I'b be willing to be first or second reader on this.
Question #7 (Diane)
You point out in your review that there is some questionable quality in the databases that you are using
and the quality of any result is heavily dependent on the quality of its inputs. It is not practical to
assume that all data is properly curated and even trying to select the best databases will not necessarily
work over time as the quality may change. The question therefore is: As you use data from these
databases, what techniques are available that will be more tolerant of incorrect data? In statistics, this
is referred to as the problem of mis-labeled data; in experimental science, it is the question of dealing
without outliers. You should be able to assume that the information in the text sources is correct as
those are well reviewed. It is the massively collected databases that are the question. (Good question
but maybe not as closely tied to Nancy’s work since she is mainly capitalizing on human indexed Mesh
terms assigned to articles as opposed to the massively collected databases).

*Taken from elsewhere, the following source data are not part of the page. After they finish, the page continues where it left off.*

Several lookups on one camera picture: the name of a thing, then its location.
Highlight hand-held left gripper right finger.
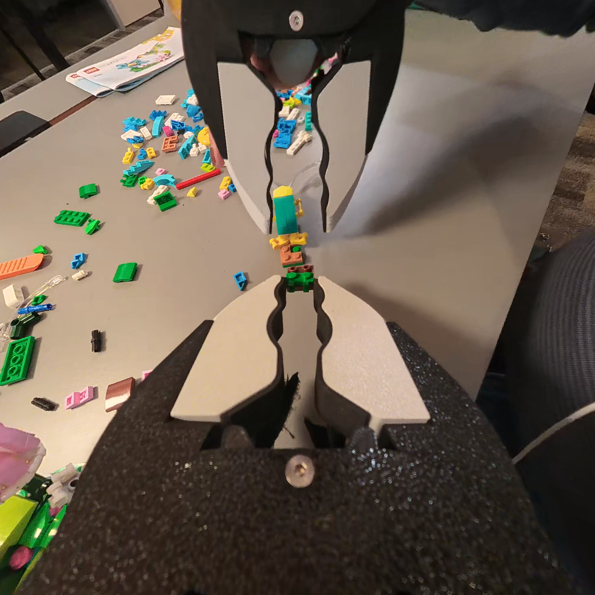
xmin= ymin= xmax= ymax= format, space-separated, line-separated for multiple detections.
xmin=315 ymin=276 xmax=431 ymax=434

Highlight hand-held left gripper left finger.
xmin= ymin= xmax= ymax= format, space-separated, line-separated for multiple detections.
xmin=170 ymin=274 xmax=285 ymax=423

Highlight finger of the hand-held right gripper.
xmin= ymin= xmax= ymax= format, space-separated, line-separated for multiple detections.
xmin=218 ymin=59 xmax=280 ymax=235
xmin=311 ymin=59 xmax=373 ymax=234

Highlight multicolour toy brick assembly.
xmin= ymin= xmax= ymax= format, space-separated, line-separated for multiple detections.
xmin=270 ymin=185 xmax=315 ymax=293

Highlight grey desk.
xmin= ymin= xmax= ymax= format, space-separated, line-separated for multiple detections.
xmin=0 ymin=9 xmax=589 ymax=512

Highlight long red brick bar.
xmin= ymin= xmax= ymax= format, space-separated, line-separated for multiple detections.
xmin=175 ymin=168 xmax=221 ymax=190

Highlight pile of small toy bricks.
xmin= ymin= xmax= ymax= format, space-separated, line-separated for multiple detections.
xmin=120 ymin=70 xmax=327 ymax=212

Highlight brown and white brick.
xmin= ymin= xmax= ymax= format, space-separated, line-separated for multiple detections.
xmin=105 ymin=377 xmax=136 ymax=413

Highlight white toy brick instruction booklet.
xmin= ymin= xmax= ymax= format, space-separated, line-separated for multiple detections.
xmin=77 ymin=27 xmax=185 ymax=94

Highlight pink flat brick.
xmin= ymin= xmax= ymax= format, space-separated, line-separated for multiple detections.
xmin=64 ymin=386 xmax=95 ymax=410

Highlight small white instruction booklet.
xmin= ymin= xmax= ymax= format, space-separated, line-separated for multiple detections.
xmin=65 ymin=69 xmax=122 ymax=98

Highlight clear plastic piece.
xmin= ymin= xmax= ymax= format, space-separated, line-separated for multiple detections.
xmin=23 ymin=275 xmax=66 ymax=303

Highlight person's leg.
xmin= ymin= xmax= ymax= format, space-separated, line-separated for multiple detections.
xmin=504 ymin=232 xmax=595 ymax=465

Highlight dark green brick piece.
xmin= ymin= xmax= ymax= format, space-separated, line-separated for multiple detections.
xmin=9 ymin=312 xmax=42 ymax=339

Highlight large green holed plate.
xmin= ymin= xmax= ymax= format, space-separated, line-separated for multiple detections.
xmin=0 ymin=336 xmax=36 ymax=386

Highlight orange brick separator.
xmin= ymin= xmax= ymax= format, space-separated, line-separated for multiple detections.
xmin=0 ymin=253 xmax=45 ymax=281

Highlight pink and green flower model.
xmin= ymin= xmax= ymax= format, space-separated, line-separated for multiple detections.
xmin=0 ymin=423 xmax=86 ymax=595

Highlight white cable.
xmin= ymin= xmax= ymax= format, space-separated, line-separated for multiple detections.
xmin=511 ymin=402 xmax=595 ymax=465

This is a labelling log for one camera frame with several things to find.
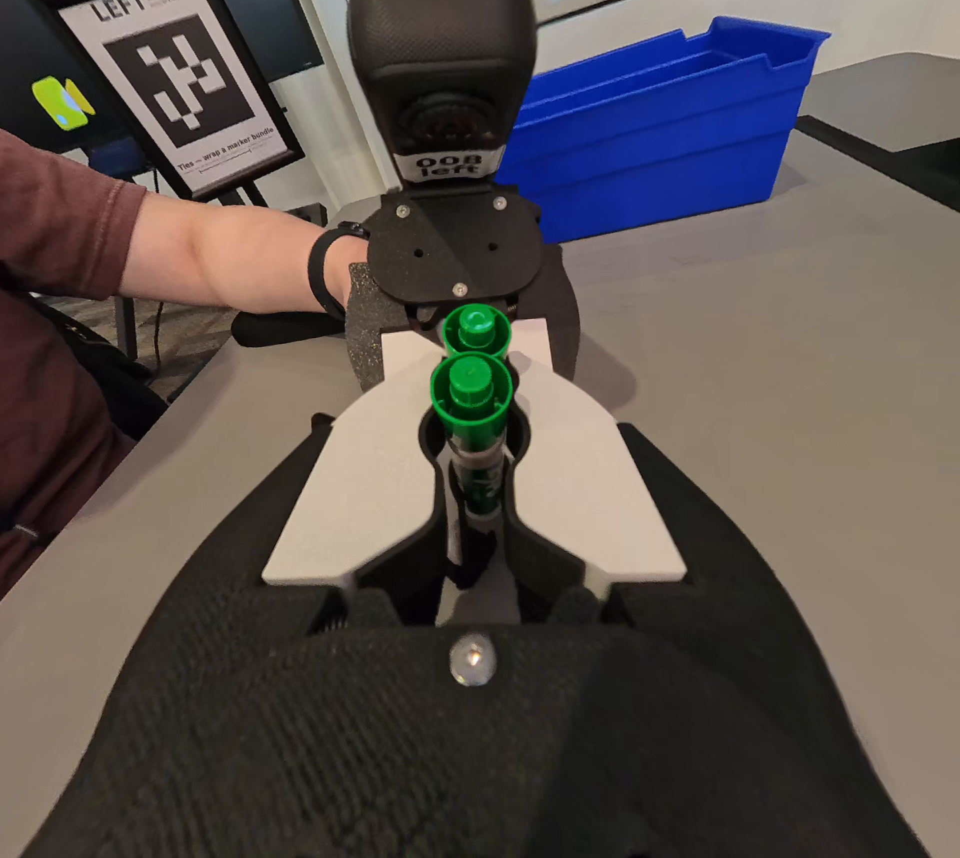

But I like this question because the problem of data quality is central to any large collection, especially
when working with a variety of mining techniques.
DISCARD
Question #6 Chemical Databases and Open Science (Brad)
Discuss the status of PubChem. How widely used is it currently used; by what communities/groups? For
what purposes? Compare the functionality of PubChem with CAS. Be sure to include data, functions, or
services that CAS provides that PubChem does not currently (and vice versus). If scientists were to stop
using CAS tomorrow, and replace all usage of chemical names in their lab work and paper writing with
PubChem names what effects would this have? Be thorough, and include not just technical and
workflow issues, but social, community, sharing, and other effects. (I like this as a discussion topic, but
maybe not central to her work).
I agree –I don't think it's as salient as others.